Oil retailing is a very demanding business with slim margins where loses easily happen.
Imagine spending millions of shillings to open a petrol station, sign up to an Oil Marketing Company (OMC) then that OMC is the cause of your losses year in year out?
This is the sad story of Total Kenya, an OMC that has made life harder for its retailers.
Apart from breaking contractual agreements with dealers, Total Kenya is accused of running a scam that has led to millions of losses for its oil dealers.
The first scam happens during fuel purchase at the depot in Nairobi.
The Total Kenya staff at the depot underload which means dealers get less than what they had paid for. The situation is made worse by rogue transporters who steal the product midway.
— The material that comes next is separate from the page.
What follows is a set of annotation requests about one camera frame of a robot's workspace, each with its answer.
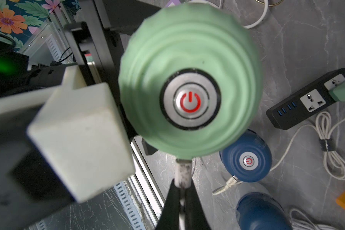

Complaints, to Total Kenya by retailers, have fallen on deaf ears, some have been threatened with revocation of their licenses.
“The losses on deliveries are due to underloading at the depot by Total Kenya staff and theft by transporters contracted by Total Kenya Even though dealers often complain about these losses and also provide statistical and physical proof of theft, there has been no sign of compensation by Total-Kenya. Complaints are generally brushed under the carpet with no replies given, and end with doctored analyses, contradictory reports and threats of terminations if a dealer gets too persistent“, Kenya National Petroleum Dealers Association (KENAPEDE) Secretary-General Anthony Kuria said.
Second scam
Energy & Petroleum Regulatory Authority (EPRA) looks the other way, gets kickbacks
While the OMC refuses to compensate dealers, it, on the other hand, gets compensated by EPRA for losses, and also has insurance cover.
There are losses way above the accepted minimum. Under EPRA regulations, there are acceptable
levels of losses which are capped at 0.3 per cent for diesel and kerosene both for delivery and operational losses, and 0.5 per cent for super petrol.
“Some dealers have had losses of over 4 per cent”.
The fuel theft happens this way, a dealer who ordered 4,000 litres of diesel in June 2019 ended up getting 3,842 litres, a loss of 159 litres, or 3.98 per cent. Another dealer in July 2019 had ordered 11,000 litres but what was delivered was 313 litres less, or 2.85 per cent less. October 2019, a dealer who had ordered for 9,000litres of diesel ended up receiving 139 litres less, or a loss of 1.54 per cent.
Regarding super petrol, a dealer in May 2019 ordered for 10,000 but received 164 litres less (1.64 per cent loss). In October 2019, a dealer ordered for 4,000 litres but received 187 litres less – equivalent to a 4.7 per cent loss. The data only covers the 2019 period but dealers said the theft has only gotten as Total grows bold through threats and intimidation.
In the above, EPRA has been toothless or rather feigned toothlessness due to the high kickbacks received by top managers at the regulator.
Pavel Oimeke, the embattled CEO of EPRA has often feigned ignorance in such matters and sided with OMCs.
In the underloading scandal, EPRA has blamed the differences in measurement methodology between the depots and the stations. How?
In some cases, the OMC and the contracted transporters have blamed the weather for the unexplained losses but the quantities involved appear too high.
Never mind, it is easier to say this when you know EPRA got your back.
End this suffering of oil dealers held at ransom by Total Kenya.